ACTION ITEM: Return only those lines of the listing that hold the word "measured".

RAW DATA:

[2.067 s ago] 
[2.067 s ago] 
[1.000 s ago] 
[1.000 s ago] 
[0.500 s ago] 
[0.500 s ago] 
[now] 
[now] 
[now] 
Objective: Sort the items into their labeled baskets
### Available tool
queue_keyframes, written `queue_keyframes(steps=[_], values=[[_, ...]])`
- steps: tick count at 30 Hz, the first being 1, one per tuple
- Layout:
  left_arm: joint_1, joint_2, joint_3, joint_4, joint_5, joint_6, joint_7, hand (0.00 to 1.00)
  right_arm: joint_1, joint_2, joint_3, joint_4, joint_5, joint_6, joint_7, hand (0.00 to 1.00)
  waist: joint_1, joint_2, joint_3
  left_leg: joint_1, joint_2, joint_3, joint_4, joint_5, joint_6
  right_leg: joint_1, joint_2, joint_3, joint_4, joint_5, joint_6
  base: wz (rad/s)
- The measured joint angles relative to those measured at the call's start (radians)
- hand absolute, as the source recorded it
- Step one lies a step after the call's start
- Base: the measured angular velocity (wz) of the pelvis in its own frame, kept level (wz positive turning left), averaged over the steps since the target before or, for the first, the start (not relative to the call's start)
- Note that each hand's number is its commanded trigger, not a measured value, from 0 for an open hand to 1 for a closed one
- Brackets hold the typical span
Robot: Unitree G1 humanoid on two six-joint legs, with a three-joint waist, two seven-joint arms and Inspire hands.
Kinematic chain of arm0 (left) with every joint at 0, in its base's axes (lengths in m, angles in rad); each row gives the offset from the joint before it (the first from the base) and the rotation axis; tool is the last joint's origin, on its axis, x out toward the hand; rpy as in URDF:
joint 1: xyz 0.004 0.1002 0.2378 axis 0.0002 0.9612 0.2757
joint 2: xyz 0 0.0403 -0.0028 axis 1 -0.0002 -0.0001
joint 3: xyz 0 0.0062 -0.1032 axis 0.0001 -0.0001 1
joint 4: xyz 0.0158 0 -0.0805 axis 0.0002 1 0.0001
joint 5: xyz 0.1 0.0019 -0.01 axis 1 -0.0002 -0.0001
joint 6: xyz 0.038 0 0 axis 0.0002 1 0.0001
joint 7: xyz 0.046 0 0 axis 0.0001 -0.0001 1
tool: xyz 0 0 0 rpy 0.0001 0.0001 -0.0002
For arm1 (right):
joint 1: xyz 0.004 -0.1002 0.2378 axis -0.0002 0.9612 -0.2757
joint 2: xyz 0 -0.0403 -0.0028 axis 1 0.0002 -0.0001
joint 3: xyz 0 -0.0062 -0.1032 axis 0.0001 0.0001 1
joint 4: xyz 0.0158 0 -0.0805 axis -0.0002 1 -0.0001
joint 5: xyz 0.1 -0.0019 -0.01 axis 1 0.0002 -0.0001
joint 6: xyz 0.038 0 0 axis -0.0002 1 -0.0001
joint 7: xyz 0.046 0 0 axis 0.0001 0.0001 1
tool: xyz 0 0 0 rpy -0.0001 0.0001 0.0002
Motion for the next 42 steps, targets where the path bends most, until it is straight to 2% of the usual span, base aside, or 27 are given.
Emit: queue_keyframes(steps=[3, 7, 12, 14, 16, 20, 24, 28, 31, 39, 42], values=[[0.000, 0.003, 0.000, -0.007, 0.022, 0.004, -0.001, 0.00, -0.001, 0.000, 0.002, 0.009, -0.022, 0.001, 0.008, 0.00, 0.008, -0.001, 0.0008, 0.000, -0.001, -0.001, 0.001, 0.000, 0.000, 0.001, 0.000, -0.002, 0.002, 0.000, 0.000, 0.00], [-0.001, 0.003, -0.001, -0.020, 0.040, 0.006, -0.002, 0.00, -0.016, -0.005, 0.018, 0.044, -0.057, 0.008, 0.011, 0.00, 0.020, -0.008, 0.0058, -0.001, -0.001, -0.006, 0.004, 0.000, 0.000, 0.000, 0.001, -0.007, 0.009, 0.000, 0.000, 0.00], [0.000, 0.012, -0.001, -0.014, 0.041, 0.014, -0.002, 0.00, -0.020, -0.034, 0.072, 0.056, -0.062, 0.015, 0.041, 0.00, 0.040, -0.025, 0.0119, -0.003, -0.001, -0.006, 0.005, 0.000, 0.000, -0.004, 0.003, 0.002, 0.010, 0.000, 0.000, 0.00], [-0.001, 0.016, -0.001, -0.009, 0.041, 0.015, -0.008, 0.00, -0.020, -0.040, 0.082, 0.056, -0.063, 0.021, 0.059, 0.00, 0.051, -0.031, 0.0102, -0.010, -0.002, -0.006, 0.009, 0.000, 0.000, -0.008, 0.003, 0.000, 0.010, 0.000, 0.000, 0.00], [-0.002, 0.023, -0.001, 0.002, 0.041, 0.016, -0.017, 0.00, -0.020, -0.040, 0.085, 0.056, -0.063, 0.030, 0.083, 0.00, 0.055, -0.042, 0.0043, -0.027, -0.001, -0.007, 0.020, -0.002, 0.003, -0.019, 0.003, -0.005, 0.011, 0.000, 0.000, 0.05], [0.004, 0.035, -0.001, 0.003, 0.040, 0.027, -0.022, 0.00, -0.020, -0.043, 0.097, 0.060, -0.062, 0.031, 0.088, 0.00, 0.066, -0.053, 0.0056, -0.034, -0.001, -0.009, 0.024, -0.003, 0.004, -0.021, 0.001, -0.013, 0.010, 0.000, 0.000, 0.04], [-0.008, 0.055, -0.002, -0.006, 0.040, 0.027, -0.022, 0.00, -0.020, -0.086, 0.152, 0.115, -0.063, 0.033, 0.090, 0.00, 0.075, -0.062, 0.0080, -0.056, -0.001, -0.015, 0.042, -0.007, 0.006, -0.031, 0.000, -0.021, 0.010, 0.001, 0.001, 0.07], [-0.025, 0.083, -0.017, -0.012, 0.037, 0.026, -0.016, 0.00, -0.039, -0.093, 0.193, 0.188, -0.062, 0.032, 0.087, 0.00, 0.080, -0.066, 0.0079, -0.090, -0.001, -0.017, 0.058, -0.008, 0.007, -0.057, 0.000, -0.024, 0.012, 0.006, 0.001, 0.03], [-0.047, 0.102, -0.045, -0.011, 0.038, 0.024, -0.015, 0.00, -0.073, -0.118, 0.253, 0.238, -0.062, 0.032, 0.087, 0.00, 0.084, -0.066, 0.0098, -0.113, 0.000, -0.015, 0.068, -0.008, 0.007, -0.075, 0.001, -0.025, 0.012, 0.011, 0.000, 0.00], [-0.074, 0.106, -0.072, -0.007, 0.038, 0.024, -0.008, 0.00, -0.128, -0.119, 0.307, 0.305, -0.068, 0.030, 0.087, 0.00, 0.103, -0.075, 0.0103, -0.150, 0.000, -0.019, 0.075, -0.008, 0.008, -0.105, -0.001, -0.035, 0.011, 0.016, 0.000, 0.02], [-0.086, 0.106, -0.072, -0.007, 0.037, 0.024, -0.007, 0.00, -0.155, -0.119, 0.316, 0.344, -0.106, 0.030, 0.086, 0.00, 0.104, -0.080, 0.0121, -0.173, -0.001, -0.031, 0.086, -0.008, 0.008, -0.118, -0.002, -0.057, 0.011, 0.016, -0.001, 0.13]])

OUTPUT OF THE EXERCISE:
- The measured joint angles relative to those measured at the call's start (radians)
- Base: the measured angular velocity (wz) of the pelvis in its own frame, kept level (wz positive turning left), averaged over the steps since the target before or, for the first, the start (not relative to the call's start)
- Note that each hand's number is its commanded trigger, not a measured value, from 0 for an open hand to 1 for a closed one

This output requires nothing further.